In our main function, we can do the following:

func main() {
  s := newServer()
  go s.start()
  for i := 0; i < 200; i++ {
      s.increment()
  }
  fmt.Println(s.get())
}

This will perform 200 increment operations, leaving the state at 200, as expected.

But if we start sharing these operations between threads, we'll notice a race condition:

func main() {
  s := newServer()
  go s.start()
  go func() {
      for i := 0; i < 100; i++ {
          s.increment()
      }
  }
  for i := 0; i < 100; i++ {
      s.increment()
  }
  fmt.Println(s.get())
}

We would expect to see 200, as before, but in practice we'll see a smaller number. This is a race condition. This happens because 2 threads can get the same value before setting the next one, and then both will set the same value, leading to 2 calls to increment only performing a single increment.

Simple fixes are not enough

What we want is an atomic operation.
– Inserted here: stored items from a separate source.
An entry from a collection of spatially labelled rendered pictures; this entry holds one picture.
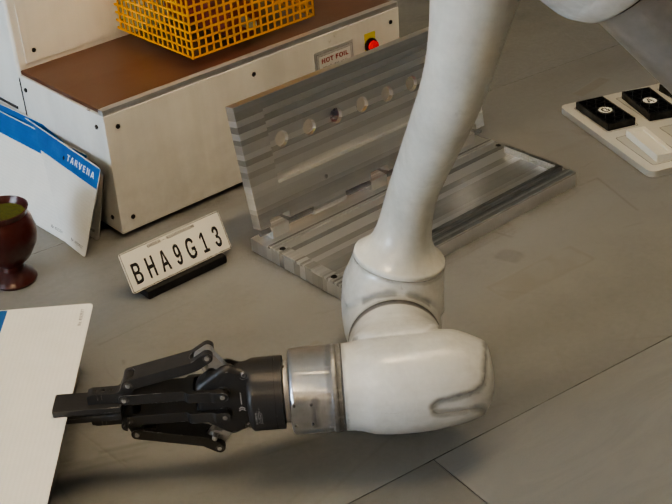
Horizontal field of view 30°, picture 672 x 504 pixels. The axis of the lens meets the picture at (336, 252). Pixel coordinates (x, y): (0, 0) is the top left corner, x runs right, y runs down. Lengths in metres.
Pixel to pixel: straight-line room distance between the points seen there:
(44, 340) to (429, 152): 0.50
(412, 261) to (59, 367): 0.40
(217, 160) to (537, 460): 0.74
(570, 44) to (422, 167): 1.16
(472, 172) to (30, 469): 0.87
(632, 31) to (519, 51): 1.40
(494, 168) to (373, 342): 0.65
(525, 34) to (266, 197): 0.88
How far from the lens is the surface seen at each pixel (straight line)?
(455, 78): 1.12
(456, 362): 1.26
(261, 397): 1.26
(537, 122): 2.06
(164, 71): 1.83
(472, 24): 1.09
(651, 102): 2.08
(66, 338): 1.43
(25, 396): 1.36
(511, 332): 1.53
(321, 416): 1.26
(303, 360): 1.26
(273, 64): 1.87
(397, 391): 1.25
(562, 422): 1.40
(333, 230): 1.72
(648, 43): 0.95
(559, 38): 2.40
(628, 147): 1.96
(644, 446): 1.37
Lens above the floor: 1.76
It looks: 30 degrees down
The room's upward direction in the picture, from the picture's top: 4 degrees counter-clockwise
In this case an atomic increment. An atomic increment would mean that each increment happens as a single step, and thus prevent two concurrent increments from only leading to a single operation.

We could add such an operation to our server with an additional message, let's say with id 2:

else if m.id == 2 {
    state++
}

The problem is that the following function still wouldn't be atomic:

func (s *server) doubleIncrement() {
    s.increment()
    s.increment()
}

No matter what set of atomic operations our server provides for its state, we can't simply perform multiple operations in sequence, in an unsynchronized manner, and expect the result to also be atomic.

The full code for this example can be found here: https://play.golang.org/p/995MLEiqIVV

Summary

Data races should not be conflated with race conditions. Just because a data structure provides data race free operations, doesn't mean that race conditions can't happen with that data structure. Furthermore, sequencing atomic operations does not yield an atomic operations.

Designing concurrent programs without bugs is not trivial, and becomes even more complicated once you start working with multiple computers.